# WHAT THIS TASK INVOLVES:
For this exercise, return only the lines in the records below from the one holding "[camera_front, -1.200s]" through the one holding "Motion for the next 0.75", including both, exactly as they appear and without pictures.

# DATA SHOWN:
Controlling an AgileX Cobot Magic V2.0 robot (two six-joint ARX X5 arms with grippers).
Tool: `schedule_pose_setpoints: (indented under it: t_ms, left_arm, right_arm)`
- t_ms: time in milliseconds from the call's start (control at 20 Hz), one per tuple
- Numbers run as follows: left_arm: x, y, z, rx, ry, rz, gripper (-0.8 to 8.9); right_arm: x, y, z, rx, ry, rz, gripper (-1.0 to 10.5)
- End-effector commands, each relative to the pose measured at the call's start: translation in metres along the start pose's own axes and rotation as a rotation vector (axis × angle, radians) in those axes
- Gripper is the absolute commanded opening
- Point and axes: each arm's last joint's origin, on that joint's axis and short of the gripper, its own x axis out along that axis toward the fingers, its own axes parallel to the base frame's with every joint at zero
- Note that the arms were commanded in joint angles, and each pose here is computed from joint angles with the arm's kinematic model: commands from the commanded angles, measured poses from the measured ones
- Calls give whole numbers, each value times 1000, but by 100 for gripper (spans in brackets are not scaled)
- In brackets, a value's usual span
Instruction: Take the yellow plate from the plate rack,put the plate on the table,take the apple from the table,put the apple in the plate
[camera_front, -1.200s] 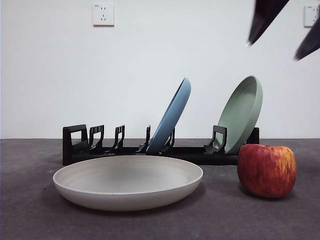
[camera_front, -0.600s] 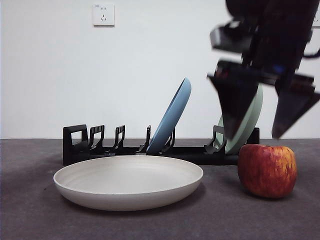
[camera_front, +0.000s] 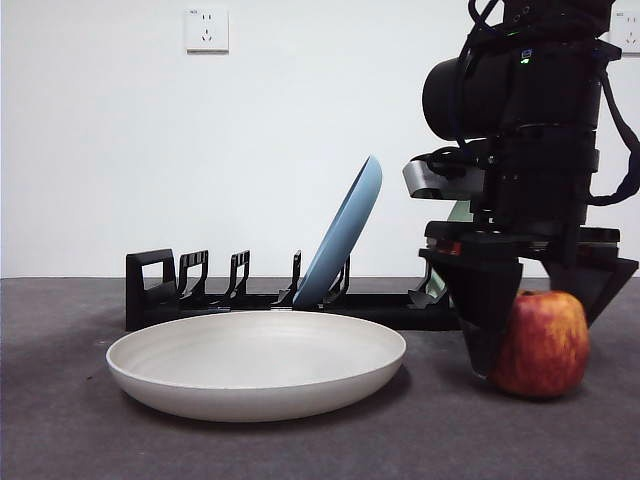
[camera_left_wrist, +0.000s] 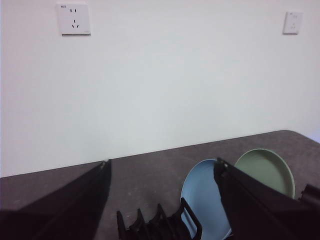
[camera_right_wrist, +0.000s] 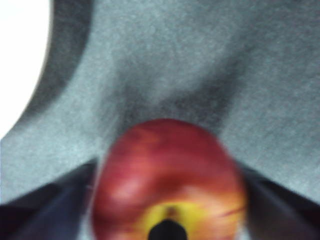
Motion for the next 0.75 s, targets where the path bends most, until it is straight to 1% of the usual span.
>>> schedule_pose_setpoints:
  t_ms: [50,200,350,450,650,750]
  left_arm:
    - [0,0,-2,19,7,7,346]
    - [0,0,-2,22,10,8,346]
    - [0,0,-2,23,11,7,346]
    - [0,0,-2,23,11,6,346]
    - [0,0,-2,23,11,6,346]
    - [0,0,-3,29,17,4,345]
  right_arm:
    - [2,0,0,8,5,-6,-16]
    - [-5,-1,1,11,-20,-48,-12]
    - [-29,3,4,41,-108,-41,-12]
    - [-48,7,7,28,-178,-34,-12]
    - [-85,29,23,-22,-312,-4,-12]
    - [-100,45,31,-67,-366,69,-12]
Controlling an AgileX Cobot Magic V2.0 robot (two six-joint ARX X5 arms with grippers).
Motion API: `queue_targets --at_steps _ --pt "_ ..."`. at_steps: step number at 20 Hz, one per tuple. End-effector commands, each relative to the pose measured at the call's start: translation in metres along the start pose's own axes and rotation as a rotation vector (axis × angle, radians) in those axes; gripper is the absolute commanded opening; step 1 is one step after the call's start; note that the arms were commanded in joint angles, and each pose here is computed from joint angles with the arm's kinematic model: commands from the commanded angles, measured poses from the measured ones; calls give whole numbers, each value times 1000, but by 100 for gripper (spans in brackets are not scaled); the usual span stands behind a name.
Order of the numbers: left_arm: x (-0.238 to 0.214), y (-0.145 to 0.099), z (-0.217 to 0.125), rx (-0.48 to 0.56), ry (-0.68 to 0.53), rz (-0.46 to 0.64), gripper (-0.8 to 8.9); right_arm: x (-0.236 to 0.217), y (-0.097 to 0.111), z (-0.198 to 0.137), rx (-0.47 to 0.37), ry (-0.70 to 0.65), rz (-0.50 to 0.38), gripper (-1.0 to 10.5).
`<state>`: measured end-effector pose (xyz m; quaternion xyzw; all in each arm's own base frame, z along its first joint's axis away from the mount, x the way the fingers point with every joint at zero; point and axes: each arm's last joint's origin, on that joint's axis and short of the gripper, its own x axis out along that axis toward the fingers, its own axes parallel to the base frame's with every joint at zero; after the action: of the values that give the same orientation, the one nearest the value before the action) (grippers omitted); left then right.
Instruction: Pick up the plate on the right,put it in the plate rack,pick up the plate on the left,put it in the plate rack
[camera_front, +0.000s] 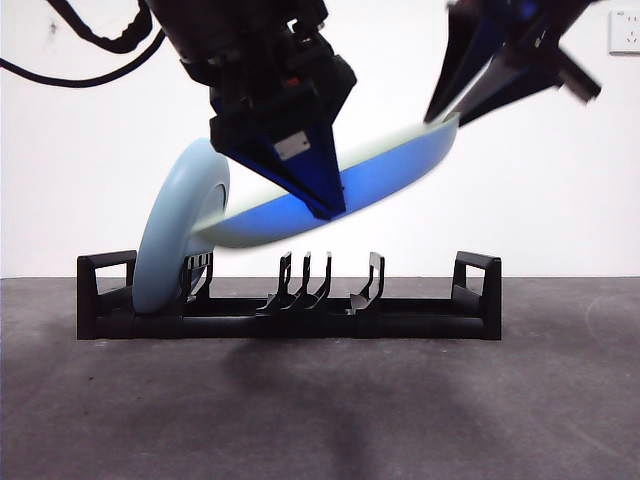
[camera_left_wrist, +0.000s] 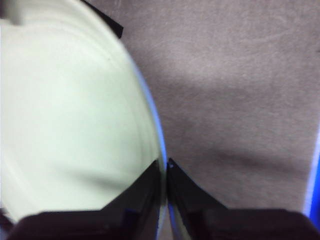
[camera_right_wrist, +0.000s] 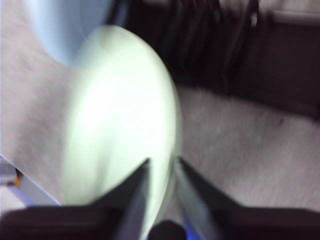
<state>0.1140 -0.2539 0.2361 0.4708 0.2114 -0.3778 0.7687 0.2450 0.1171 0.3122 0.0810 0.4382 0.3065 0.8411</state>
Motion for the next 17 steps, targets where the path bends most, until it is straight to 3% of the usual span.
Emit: queue_targets --at_steps 1,5,8,13,17 --pt "1 -5 4 -12 -41 -14 -9 -22 -2 4 -28 -94 -41 195" --pt "0 -3 16 -149 -212 -133 -9 -61 -7 5 -21 -274 -233 190" --pt "3 13 22 -279 -334 -153 -9 -84 -10 5 -11 -382 -324 190" --pt "14 70 16 -627 -592 -281 -9 -96 -14 3 -5 -421 -358 190" --pt "16 127 -7 -882 -774 -283 -10 -98 -17 3 7 -426 -372 190"
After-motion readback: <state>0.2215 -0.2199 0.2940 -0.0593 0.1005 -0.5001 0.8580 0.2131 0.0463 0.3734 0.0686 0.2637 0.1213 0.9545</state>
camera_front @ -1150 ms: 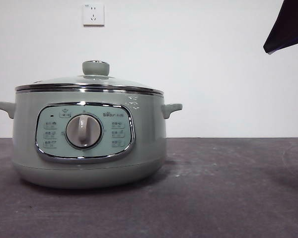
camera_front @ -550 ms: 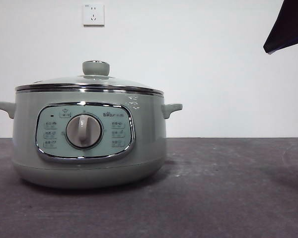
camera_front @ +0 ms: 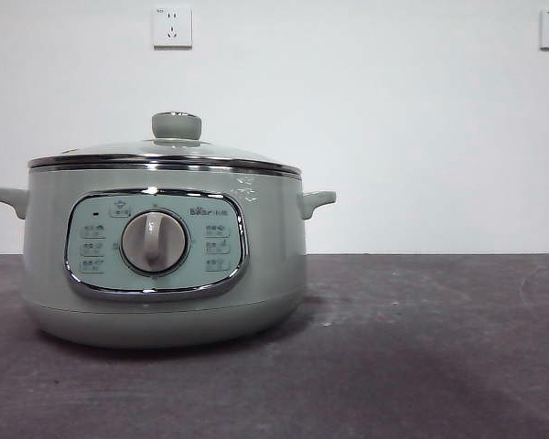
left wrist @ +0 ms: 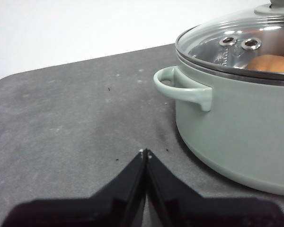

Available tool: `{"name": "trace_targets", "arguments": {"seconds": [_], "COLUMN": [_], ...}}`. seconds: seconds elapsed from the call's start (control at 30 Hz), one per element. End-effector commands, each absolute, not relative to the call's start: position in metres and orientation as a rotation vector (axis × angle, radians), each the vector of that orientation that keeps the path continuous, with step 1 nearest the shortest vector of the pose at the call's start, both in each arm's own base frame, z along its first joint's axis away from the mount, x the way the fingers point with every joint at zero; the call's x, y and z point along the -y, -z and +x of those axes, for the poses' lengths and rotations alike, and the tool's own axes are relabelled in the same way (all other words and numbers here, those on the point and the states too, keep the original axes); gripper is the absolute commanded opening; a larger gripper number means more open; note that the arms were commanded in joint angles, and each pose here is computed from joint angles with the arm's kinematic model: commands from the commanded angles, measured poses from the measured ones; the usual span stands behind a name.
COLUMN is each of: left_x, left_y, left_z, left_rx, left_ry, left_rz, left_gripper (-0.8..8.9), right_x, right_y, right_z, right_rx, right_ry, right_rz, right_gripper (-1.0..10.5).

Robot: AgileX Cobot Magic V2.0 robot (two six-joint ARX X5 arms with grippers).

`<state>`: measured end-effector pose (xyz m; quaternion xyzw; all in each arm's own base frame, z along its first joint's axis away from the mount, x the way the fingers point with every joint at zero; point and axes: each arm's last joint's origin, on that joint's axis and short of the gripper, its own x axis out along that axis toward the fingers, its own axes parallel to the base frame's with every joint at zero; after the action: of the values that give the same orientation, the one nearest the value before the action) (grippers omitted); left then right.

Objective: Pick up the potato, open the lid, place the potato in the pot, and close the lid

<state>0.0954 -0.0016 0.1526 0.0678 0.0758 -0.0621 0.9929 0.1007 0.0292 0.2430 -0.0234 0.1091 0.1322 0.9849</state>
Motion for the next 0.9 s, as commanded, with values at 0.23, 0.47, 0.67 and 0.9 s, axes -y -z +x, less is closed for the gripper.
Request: {"name": "trace_targets", "arguments": {"seconds": [0.23,0.47,0.67,0.9], "left_x": [0.001,0.001,0.001,0.001], "left_y": [-0.148,-0.148,-0.148,-0.148], "left_z": [0.096,0.096,0.096,0.096], "left_rx": [-0.162,-0.162,-0.162,-0.162], "left_ry": [0.118,0.118,0.118,0.118], "left_rz": [0.14,0.14,0.14,0.14], "left_gripper": [-0.03,-0.03,-0.03,-0.03], "right_x": [-0.015,-0.015,-0.015,-0.015], "right_y": [-0.182,-0.161,-0.148,-0.148], "right_z": [0.093,0.094,0.095,0.095], "right_rx": [-0.101,-0.12,-0.176,-0.182], "right_ry": [-0.16,-0.16,-0.155,-0.151], "right_rz": [-0.036,-0.022,0.011,0.044], "right_gripper": [0.0,0.0,0.0,0.0]}}
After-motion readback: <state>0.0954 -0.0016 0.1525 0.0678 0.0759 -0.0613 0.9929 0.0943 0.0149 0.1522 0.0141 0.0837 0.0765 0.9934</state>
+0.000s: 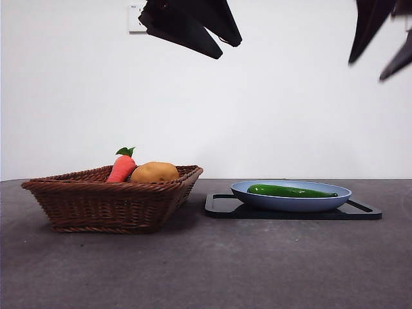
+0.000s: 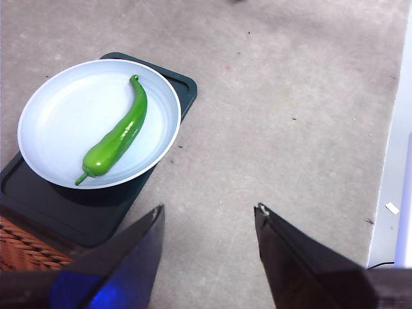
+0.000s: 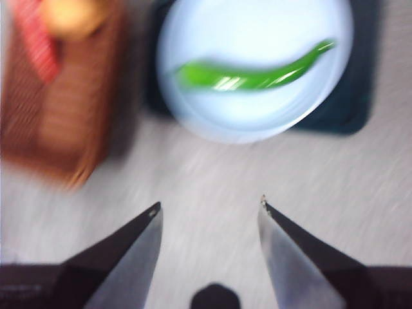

# OUTPUT OF THE EXERCISE:
[camera_front, -1.200s] 
[camera_front, -0.600s] 
[camera_front, +0.000s] 
[camera_left_wrist, +0.000s] 
[camera_right_wrist, +0.000s] 
Motion for the next 0.75 s, targets where the path bends most, until it is straight to 1% of the usual span.

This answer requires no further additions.